Now Surinder chachu and Poonam chachi waited for me to get married so
they could make Mumma shift to a tiny flat and sell the house.
Baba’s side of the family never once looked back. All the time Baba,
Mumma and I, as a family, had stressed about what they would think about
my clothes, my marks, my career choices, our investments, our car, our house
was a waste. Even both of Mumma’s brothers who would travel across the city to get rakhis tied would sparingly answer our calls, fearful that we would
ask them for money.
That was our breaking point. We knew that niceness in people was an
illusion. Deep inside, everyone is a raging asshole. No one cared.
Being the oldest in my generation, all my cousins—all unsmart and
talentless—were still in school. I had decided that I would introduce them to
methamphetamines and cocaine the day they turned eighteen. That would be
some revenge.
For the longest time, Mumma had tried to hide our ostracism by her friends
from me. Every two weeks, she would dress up for her kitty party and leave
the house. She would then read newspapers on her own at a Chinese
restaurant close to our house and then come back. Once she knew I knew she
stopped the charade and we never once discussed it.

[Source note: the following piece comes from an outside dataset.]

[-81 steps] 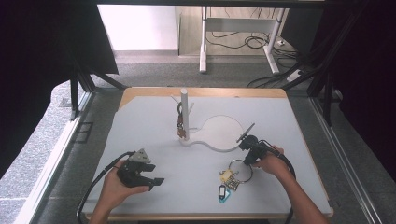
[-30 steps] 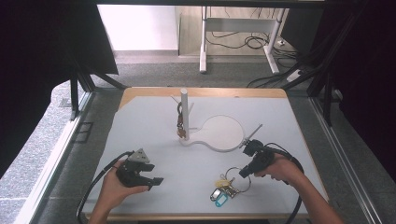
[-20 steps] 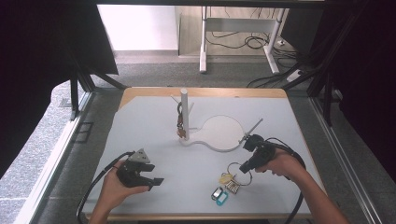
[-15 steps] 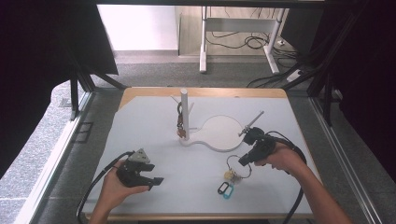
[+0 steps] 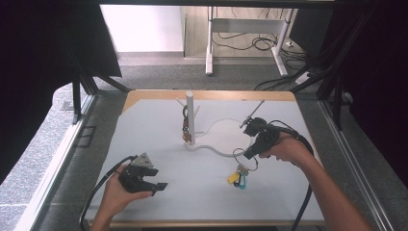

‘It was bad?’ asked Mumma about my day.
‘It was very bad.’
‘What are they asking you to do?’
‘Say I get cancer and you don’t have the money—’
‘I will slap you right now,’ snapped Mumma.
‘Say a girl has cancer and her mother doesn’t have the money. She can
come crying to WeDonate, tell them her sob story, and they will reach out to
donors to help the mother out,’ I explained.
‘That sounds like a good thing to do. Why are you being so condescending
about it?’ she asked.
‘Mumma, I don’t want to save anyone.’
‘Beta, did you tell your boss that your heart is made out of stone?’ said
Mumma. ‘Did you ask to change your department?’
‘I tried but she was scary,’ I protested.
‘More than you?’ she asked.
Just because she was the first woman in her family to get an MA, only one
to teach in a polytechnic while her sisters bore petulant boys and insufferable
girls, she thought she could act cute with me.
‘I’m talking to Ganesh from HR tomorrow. Maybe he can help,’ I said.
I was hoping he would have decision-making capabilities and wouldn’t
just parrot sentences Sarita Sharan asked him to, though my understanding
was that he was nothing more than Sarita Sharan’s sock puppet.